What is expected ▸ Directions for the data below: repeat exactly the lines from the one with "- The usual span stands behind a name" through the one with "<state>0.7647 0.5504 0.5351", both included, and omit all pictures.

Extracted data ▸
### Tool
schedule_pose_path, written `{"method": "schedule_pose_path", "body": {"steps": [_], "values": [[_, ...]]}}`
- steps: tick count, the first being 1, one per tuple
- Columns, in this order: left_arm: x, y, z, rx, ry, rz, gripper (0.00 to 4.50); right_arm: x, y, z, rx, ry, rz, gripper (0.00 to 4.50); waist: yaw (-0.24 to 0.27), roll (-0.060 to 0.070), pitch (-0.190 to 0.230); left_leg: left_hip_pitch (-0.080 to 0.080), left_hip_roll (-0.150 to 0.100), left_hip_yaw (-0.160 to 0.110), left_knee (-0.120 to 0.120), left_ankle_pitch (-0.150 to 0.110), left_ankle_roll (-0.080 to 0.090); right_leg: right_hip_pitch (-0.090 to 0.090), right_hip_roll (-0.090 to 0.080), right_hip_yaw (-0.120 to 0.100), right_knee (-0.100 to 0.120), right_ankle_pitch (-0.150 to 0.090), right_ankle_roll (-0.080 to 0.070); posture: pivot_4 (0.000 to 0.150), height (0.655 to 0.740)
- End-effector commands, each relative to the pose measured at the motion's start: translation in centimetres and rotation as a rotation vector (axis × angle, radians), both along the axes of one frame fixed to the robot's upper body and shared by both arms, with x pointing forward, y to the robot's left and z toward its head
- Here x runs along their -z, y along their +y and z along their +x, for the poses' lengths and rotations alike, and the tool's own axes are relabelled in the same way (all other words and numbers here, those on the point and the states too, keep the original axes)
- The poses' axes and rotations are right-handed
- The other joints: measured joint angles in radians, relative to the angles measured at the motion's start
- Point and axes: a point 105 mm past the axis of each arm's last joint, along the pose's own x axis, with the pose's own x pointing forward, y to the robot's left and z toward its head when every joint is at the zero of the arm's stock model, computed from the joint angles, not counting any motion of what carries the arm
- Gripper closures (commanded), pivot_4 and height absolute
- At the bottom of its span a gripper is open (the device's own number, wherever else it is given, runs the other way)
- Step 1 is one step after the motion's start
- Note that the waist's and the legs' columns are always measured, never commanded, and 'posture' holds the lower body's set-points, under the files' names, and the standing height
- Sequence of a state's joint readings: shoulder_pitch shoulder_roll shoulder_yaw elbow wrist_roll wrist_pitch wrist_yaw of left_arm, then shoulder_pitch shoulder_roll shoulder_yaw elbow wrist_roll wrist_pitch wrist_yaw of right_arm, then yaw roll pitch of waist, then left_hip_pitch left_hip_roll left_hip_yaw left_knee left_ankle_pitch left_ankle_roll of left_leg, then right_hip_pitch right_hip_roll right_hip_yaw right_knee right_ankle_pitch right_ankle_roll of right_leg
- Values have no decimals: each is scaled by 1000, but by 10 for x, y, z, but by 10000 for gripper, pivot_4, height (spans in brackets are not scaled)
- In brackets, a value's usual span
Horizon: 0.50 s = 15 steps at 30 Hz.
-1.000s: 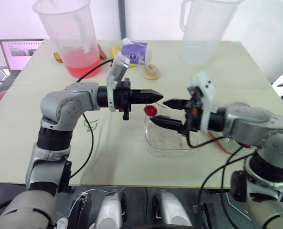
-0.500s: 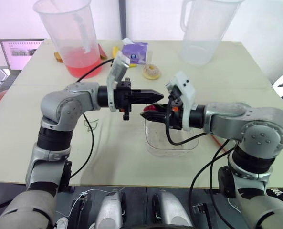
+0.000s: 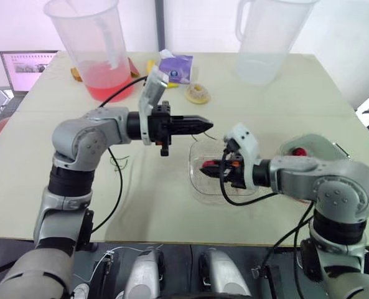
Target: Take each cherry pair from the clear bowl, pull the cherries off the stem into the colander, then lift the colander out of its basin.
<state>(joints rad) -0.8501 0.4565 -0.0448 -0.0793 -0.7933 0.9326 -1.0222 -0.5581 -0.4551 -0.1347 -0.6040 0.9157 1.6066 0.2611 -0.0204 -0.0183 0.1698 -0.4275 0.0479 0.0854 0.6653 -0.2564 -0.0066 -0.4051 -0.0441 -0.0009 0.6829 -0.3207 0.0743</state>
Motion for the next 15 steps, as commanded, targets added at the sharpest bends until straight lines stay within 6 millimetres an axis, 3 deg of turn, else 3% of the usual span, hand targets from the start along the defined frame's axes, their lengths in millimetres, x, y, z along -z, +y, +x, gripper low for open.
{"method": "schedule_pose_path", "body": {"steps": [1, 3, 6, 11, 15], "values": [[-12, 2, -4, 8, -46, -19, 45000, -19, -4, 2, 31, -87, 41, 41936, 0, 0, 0, 0, 0, 0, 0, 0, 0, 0, 1, 0, 0, 0, 0, 1500, 7400], [-12, 2, -4, 7, -44, -19, 45000, -30, -9, 5, 62, -119, 77, 41936, 2, 0, 0, 0, 1, -1, 0, 0, 0, 0, 1, 0, 0, 0, 0, 1500, 7400], [-10, 2, -4, 6, -40, -17, 45000, -35, -45, 12, 218, -155, 47, 41936, 10, 0, 0, 0, 0, 0, 0, 0, 0, 0, 0, 0, 0, 0, 0, 1500, 7400], [-4, 5, -3, -7, -38, 7, 45000, -34, -130, 17, 587, -162, -75, 41936, 12, 0, 0, -1, -2, 0, 0, -1, 2, 1, -2, 0, -2, 0, 0, 1500, 7400], [1, 6, -3, -13, -36, 22, 45000, -21, -194, 4, 874, -120, -218, 41936, 9, 0, 0, 0, -1, 0, 0, 0, 1, 1, 0, 0, -2, 0, 0, 1500, 7400]]}}
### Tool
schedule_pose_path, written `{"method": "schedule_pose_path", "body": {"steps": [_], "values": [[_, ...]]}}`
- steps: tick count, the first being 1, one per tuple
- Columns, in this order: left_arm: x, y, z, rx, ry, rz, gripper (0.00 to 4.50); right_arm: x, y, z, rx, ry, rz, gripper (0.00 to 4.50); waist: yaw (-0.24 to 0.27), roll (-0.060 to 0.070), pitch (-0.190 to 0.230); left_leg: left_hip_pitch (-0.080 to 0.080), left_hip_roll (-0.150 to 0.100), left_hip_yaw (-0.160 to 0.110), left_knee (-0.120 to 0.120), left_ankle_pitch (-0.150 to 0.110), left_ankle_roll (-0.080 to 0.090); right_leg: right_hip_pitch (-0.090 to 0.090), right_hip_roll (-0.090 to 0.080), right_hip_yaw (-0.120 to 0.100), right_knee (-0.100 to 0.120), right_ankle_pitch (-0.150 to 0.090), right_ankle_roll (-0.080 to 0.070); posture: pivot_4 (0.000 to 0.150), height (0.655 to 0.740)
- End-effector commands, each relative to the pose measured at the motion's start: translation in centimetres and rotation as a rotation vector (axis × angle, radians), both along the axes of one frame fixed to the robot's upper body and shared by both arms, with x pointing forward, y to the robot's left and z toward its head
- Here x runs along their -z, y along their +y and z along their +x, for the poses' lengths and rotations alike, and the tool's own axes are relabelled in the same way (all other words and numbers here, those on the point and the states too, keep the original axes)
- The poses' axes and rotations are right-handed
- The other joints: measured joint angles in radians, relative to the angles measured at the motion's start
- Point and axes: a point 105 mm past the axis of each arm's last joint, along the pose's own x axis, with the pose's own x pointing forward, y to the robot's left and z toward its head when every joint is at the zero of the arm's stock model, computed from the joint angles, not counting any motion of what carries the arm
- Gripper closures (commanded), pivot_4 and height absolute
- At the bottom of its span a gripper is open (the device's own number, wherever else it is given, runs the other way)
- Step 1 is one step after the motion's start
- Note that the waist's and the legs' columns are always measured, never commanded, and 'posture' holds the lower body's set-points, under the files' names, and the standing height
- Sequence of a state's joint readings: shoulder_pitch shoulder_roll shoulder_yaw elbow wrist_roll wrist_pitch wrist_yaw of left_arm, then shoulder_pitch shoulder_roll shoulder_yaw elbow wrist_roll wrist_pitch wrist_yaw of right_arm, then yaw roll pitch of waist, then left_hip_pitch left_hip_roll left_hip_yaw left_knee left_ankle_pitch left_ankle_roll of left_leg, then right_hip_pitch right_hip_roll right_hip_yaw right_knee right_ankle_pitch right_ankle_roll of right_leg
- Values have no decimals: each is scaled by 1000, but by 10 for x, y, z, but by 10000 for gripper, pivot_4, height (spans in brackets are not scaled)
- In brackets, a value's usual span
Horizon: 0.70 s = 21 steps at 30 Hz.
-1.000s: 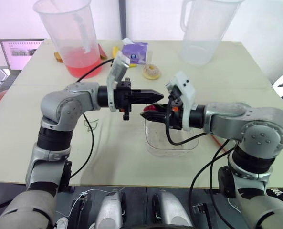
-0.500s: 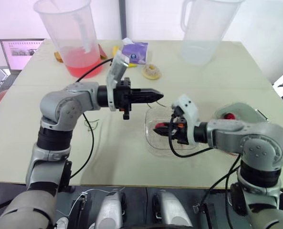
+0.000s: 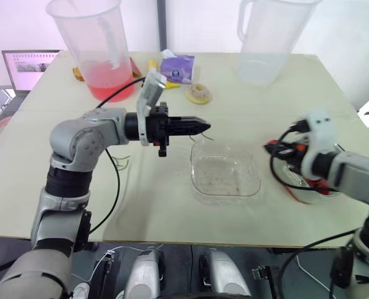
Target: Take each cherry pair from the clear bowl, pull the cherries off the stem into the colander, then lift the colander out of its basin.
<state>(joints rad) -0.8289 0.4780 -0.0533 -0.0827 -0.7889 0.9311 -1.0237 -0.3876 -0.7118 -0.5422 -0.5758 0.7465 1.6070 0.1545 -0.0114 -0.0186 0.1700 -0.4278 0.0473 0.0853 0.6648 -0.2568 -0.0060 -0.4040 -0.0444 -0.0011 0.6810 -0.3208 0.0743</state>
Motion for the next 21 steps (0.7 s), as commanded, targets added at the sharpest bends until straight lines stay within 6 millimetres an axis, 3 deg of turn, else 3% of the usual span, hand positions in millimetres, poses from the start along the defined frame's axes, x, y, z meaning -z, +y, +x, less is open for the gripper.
{"method": "schedule_pose_path", "body": {"steps": [1, 9, 14, 18, 21], "values": [[-6, 1, -5, 5, -50, 0, 45000, 3, -39, -10, 199, 11, -71, 41936, -3, 0, 0, 0, 0, 0, 0, 0, 0, 0, 0, 0, 0, 0, 0, 1500, 7400], [-5, -1, -5, 8, -55, 8, 45000, 21, -54, -12, 299, 51, -75, 41936, -3, 1, 0, 1, 0, 0, 0, 1, -2, 0, 2, 1, 1, 0, 0, 1500, 7400], [-4, 0, -5, 4, -60, 12, 45000, 17, -53, -9, 309, 20, -25, 18288, -1, 1, 0, 1, 0, 0, 0, 1, -2, 0, 2, 1, 1, 0, 0, 1500, 7400], [-5, 1, -5, -3, -62, 14, 45000, -4, -45, -3, 269, -72, 10, 166, -2, 1, 0, 1, 0, 0, 0, 1, -2, 0, 2, 1, 1, 0, 0, 1500, 7400], [-4, 5, -4, -24, -63, 22, 45000, -32, -23, 0, 113, -191, 16, 166, -4, 1, 0, 1, 0, 0, 0, 1, -2, -1, 2, 1, 1, 0, 0, 1500, 7400]]}}
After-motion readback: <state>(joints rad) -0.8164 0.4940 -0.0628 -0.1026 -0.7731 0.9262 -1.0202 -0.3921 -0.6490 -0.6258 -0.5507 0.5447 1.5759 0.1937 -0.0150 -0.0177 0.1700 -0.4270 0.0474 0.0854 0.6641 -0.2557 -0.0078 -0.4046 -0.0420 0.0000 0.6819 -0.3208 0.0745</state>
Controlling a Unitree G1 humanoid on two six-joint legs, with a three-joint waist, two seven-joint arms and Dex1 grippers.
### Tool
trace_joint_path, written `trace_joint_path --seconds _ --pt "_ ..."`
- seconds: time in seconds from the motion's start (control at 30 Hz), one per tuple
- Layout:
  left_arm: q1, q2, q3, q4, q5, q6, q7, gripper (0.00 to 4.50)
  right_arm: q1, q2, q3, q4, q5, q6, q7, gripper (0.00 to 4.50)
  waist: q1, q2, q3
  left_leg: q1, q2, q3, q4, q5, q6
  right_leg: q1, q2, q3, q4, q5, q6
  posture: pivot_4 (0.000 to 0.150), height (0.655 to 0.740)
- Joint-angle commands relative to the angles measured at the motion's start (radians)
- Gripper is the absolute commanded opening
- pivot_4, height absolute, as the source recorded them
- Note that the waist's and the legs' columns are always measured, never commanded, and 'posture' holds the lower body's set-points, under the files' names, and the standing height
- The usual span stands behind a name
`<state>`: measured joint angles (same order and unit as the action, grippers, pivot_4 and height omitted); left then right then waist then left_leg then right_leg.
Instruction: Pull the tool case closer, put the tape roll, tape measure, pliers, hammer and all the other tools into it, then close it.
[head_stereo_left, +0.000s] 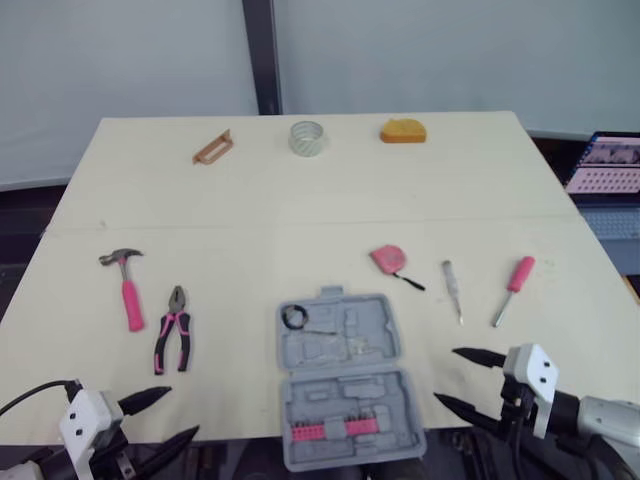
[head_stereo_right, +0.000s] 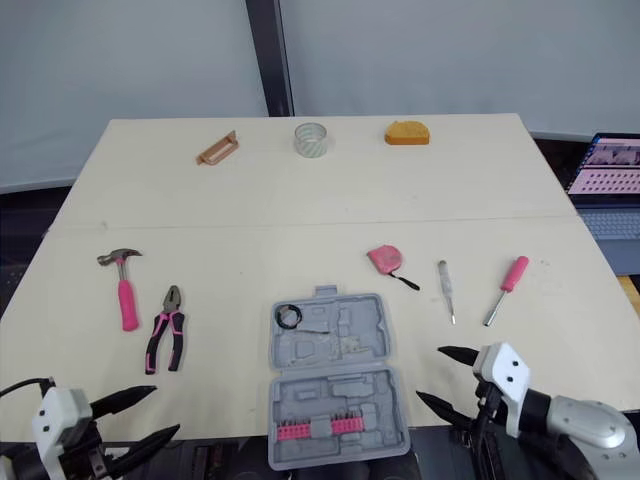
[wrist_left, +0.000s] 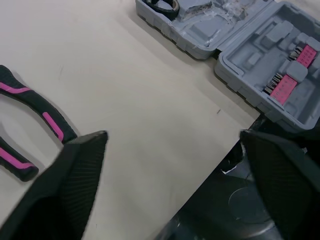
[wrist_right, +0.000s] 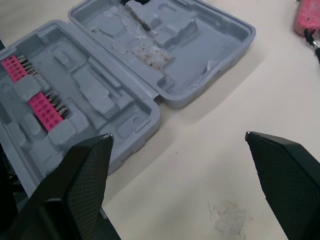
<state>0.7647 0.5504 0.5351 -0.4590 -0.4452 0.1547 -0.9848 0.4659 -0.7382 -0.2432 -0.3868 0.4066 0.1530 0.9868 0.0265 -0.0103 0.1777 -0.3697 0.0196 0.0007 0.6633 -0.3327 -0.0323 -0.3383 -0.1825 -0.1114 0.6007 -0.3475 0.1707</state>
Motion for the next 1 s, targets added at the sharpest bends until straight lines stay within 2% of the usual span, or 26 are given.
trace_joint_path --seconds 0.03,0.17,0.3,0.43,0.63,0.73,0.8,1.0 --pt "0.017 -0.008 0.014 -0.007 -0.005 -0.040 -0.001 4.49 0.004 -0.002 -0.025 -0.007 0.011 -0.021 0.013 4.50 0.000 0.000 0.000 0.000 0.000 0.000 0.000 0.000 0.000 0.000 0.000 0.000 0.000 0.000 0.000 0.150 0.7400" --pt "0.027 0.006 0.000 -0.044 -0.047 -0.048 -0.046 4.49 -0.003 0.002 -0.043 -0.004 0.014 -0.019 -0.001 4.50 0.000 0.000 0.000 0.000 0.000 0.000 0.000 0.000 0.000 0.000 0.000 0.000 0.000 0.000 0.000 0.150 0.7400" --pt "-0.118 0.097 -0.008 -0.104 -0.211 0.075 -0.062 4.49 -0.077 0.034 -0.066 -0.046 0.043 0.041 -0.095 4.50 0.004 0.001 0.000 0.000 0.000 0.000 0.001 0.000 0.000 0.000 0.000 0.000 0.001 0.000 0.000 0.150 0.7400" --pt "-0.239 0.136 -0.042 -0.106 -0.257 0.115 -0.058 4.49 -0.161 0.071 -0.044 -0.050 0.008 0.064 -0.178 4.50 -0.003 0.004 -0.002 0.000 0.000 0.000 0.001 0.000 0.000 0.000 0.000 0.000 0.004 0.000 0.000 0.150 0.7400" --pt "-0.327 0.154 -0.089 -0.086 -0.236 0.140 -0.042 4.49 -0.239 0.075 -0.015 -0.075 -0.018 0.162 -0.259 4.50 -0.005 0.004 -0.002 0.000 0.000 0.002 0.000 0.000 0.000 -0.001 0.000 0.000 0.004 0.000 0.000 0.150 0.7400" --pt "-0.352 0.156 -0.133 -0.063 -0.181 0.117 -0.039 4.49 -0.371 0.008 0.102 -0.073 -0.064 0.394 -0.306 4.50 -0.006 0.004 -0.002 0.002 0.001 0.002 0.001 0.000 0.000 -0.001 0.000 0.002 0.006 0.000 0.000 0.150 0.7400" --pt "-0.362 0.151 -0.145 -0.061 -0.175 0.118 -0.031 4.49 -0.445 -0.019 0.167 -0.045 -0.090 0.485 -0.311 4.50 -0.006 0.004 -0.002 0.001 0.001 0.003 0.001 0.000 0.000 -0.002 0.001 0.002 0.006 0.000 0.000 0.150 0.7400" --pt "-0.376 0.135 -0.166 -0.073 -0.159 0.116 0.004 4.49 -0.684 0.069 0.222 0.157 -0.111 0.588 -0.390 4.50 -0.003 0.004 -0.002 0.000 0.001 0.003 0.001 -0.001 0.000 -0.002 0.001 0.002 0.005 0.000 0.000 0.150 0.7400"
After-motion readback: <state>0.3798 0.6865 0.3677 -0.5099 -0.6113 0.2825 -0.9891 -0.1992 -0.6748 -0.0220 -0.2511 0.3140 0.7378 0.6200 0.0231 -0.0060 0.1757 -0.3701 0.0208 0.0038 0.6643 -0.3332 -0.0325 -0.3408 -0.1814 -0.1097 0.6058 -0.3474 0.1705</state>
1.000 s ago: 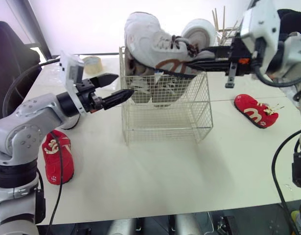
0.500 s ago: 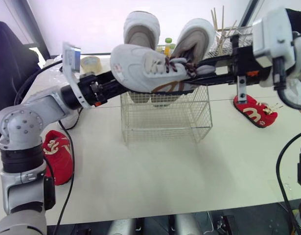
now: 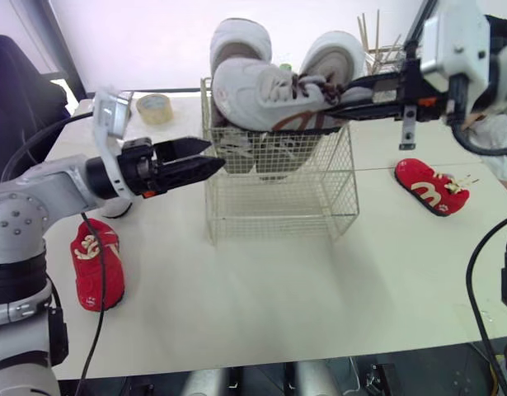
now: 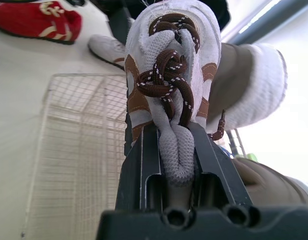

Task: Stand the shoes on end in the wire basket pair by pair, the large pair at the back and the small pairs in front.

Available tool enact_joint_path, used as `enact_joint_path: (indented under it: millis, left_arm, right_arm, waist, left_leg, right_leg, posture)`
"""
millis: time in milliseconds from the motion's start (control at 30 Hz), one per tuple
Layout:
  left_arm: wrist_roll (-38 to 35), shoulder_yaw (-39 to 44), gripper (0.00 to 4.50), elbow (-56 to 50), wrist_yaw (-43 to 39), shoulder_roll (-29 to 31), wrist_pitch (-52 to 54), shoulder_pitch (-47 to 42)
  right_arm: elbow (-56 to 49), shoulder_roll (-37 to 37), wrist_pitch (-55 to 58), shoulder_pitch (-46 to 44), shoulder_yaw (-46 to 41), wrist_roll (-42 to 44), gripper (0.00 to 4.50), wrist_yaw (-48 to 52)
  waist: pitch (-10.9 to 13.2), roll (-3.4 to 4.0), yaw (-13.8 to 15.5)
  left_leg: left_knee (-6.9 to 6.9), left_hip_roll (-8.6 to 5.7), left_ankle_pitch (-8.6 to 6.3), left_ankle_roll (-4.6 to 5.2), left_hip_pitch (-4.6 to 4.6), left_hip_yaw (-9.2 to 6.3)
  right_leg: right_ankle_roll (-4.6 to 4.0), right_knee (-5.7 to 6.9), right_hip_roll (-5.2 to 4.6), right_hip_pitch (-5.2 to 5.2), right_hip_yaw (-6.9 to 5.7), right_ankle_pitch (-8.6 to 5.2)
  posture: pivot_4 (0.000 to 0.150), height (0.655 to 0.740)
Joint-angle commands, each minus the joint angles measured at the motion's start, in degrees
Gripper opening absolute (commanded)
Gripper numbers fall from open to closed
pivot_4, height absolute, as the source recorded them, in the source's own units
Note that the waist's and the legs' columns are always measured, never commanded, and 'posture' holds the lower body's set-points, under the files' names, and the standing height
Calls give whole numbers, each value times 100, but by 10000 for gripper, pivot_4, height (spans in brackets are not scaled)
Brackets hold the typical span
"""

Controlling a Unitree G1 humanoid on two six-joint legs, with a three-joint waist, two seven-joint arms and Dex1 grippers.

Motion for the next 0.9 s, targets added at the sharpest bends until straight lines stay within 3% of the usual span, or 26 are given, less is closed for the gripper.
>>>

Answer to this task ▸
- The usual span stands behind a name
`<state>`: measured joint angles (same order and unit as the action, grippers, pivot_4 and height omitted); left then right then waist then left_leg then right_leg.
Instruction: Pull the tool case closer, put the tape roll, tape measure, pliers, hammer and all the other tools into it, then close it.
[head_stereo_left, +0.000s] 
[head_stereo_right, +0.000s] 
[wrist_left, +0.000s] 
[wrist_right, +0.000s] 
<state>0.7647 0.5504 0.5351 -0.4590 -0.4452 0.1547 -0.9848 0.4659 -0.7382 -0.2432 -0.3868 0.4066 0.1530 0.9868 0.0265 -0.0103 0.1777 -0.3697 0.0196 0.0007 0.6633 -0.3327 -0.0323 -0.3383 -0.1825 -0.1114 0.6007 -0.3475 0.1707</state>

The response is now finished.